Voici deux jours maintenant que Radio Oméga a cessé d’émettre, contrainte au silence par une décision de Conseil supérieur de la communication (CSC). Une suspension provisoire, qui a pris effet le 9 juin et doit se poursuivre jusqu’au 13 du même mois, l’organe de régulation reprochant au groupe Oméga, fondé par Alpha Barry, le ministre burkinabè des Affaires étrangères, d’avoir diffusé de fausses informations à la suite de l’attaque meurtrière perpétrée dans le village de Solhan, dans la nuit du 4 au 5 juin.
Parmi les griefs évoqués, le CSC cite la diffusion d’un bilan supérieur au bilan officiel – il s’établit, selon les autorités, à 132 victimes – , l’annonce d’un retour des terroriste sur les lieux de l’attaque pour s’emparer de vivres et de bétail ou encore la mention d’une autre attaque, perpétrée cette fois contre le village de Dambam, 24 heures après celle qui a frappé Solhan. Plusieurs médias locaux (la Radiotélévision du Burkina, l’Observateur Paalga) et internationaux (RFI) ont par ailleurs eux aussi été sommés de s’expliquer, ce jeudi 10 juin.
Flou sur le bilan
L’Association des journalistes du Burkina (AJB) a immédiatement dénoncé « un coup porté contre la liberté de presse ». « C’est déplorable que l’on en arrive à une telle extrémité », regrette Guezouma Sanogo, président de l’AJB, soulignant que le bilan de la tuerie de Solhan fait effectivement débat.
Selon plusieurs sources, près de 160 personnes auraient effectivement trouvé la mort cette nuit-là. « Il existe un flou sur le nombre de victimes. Est-il confirmé que Radio Omega est dans l’erreur ? Je pense que pour sanctionner, il faut se hâter lentement car si l’information de Radio Omega devait être exacte, le CSC perdrait toute crédibilité », décrypte l’universitaire Serge Théophile Balima, sommité burkinabè de la Communication.
Évoquant la possibilité d’une sanction modérée « si jamais il est avéré que les assaillants ne sont pas revenus sur les lieux du massacre pour piller », Serge Théophile Balima ajoute que la décision du CSC place le ministre Alpha Barry « dans une situation inconfortable au sein du gouvernement ».

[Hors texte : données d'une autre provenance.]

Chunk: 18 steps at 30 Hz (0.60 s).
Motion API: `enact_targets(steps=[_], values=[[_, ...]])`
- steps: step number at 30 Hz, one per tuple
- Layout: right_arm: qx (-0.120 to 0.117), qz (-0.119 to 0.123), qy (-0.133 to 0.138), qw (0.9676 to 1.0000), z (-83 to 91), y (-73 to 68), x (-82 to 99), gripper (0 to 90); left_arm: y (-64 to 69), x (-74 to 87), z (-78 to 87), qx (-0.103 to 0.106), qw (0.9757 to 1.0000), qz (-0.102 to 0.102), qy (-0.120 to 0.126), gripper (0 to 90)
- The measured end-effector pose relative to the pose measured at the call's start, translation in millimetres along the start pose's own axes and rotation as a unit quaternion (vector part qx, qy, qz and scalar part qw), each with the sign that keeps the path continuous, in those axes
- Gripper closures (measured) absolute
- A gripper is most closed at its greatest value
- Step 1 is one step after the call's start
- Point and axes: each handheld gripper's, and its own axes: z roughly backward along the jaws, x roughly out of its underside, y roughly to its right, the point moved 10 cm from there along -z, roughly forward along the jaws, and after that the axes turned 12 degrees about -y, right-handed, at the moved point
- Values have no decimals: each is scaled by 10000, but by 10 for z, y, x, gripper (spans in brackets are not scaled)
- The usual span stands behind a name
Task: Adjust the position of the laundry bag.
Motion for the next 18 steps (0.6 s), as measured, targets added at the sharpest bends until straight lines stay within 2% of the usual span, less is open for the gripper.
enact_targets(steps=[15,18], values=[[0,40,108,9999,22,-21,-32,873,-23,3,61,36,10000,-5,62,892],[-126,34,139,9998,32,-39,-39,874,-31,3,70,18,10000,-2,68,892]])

Qui en veut à Alpha Barry ?
Selon nos informations, le chef de la diplomatie burkinabè subit par ailleurs des pressions de sa famille politique qui voit parfois d’un mauvais œil la liberté de ton de la radio. « Cette décision du CSC met le ministre Alpha Barry en mauvaise posture. Une partie de la majorité considère qu’il joue un double jeu, qu’il ne peut pas être au gouvernement et alors que “sa” radio est très critique à l’égard du pouvoir », explique l’une de nos sources. « Beaucoup avaient craint qu’Omega ne devienne la caisse de résonance du pouvoir, affirme l’un des journalistes du groupe. Mais c’est loin d’avoir été le cas. Et Alpha Barry a beau se tenir à distance d’Oméga, dès qu’on publie une info exclusive, les gens y voient sa main. »
En 2019, alors que le président Roch Marc Christian Kaboré cherchait un successeur à Paul Kaba Thiéba à la primature, le nom d’Alpha Barry avait circulé dans les couleurs de Kosyam, aux côtés de celui de Stanislas Ouaro (finalement nommé à l’Éducation nationale) ou Chérif Sy (placé à la Défense). Mais les caciques du Mouvement du peuple pour le progrès (MPP, au pouvoir) s’y sont fermement opposés et c’est finalement sur Christophe Dabiré que s’est porté le choix du chef de l’État.
Depuis sa couverture des jours de révolte d’octobre 2014, qui ont précipité la chute de Blaise Compaoré, et le coup d’État manqué de septembre 2015, Radio Omega est devenue une référence dans le paysage radiophonique burkinabè.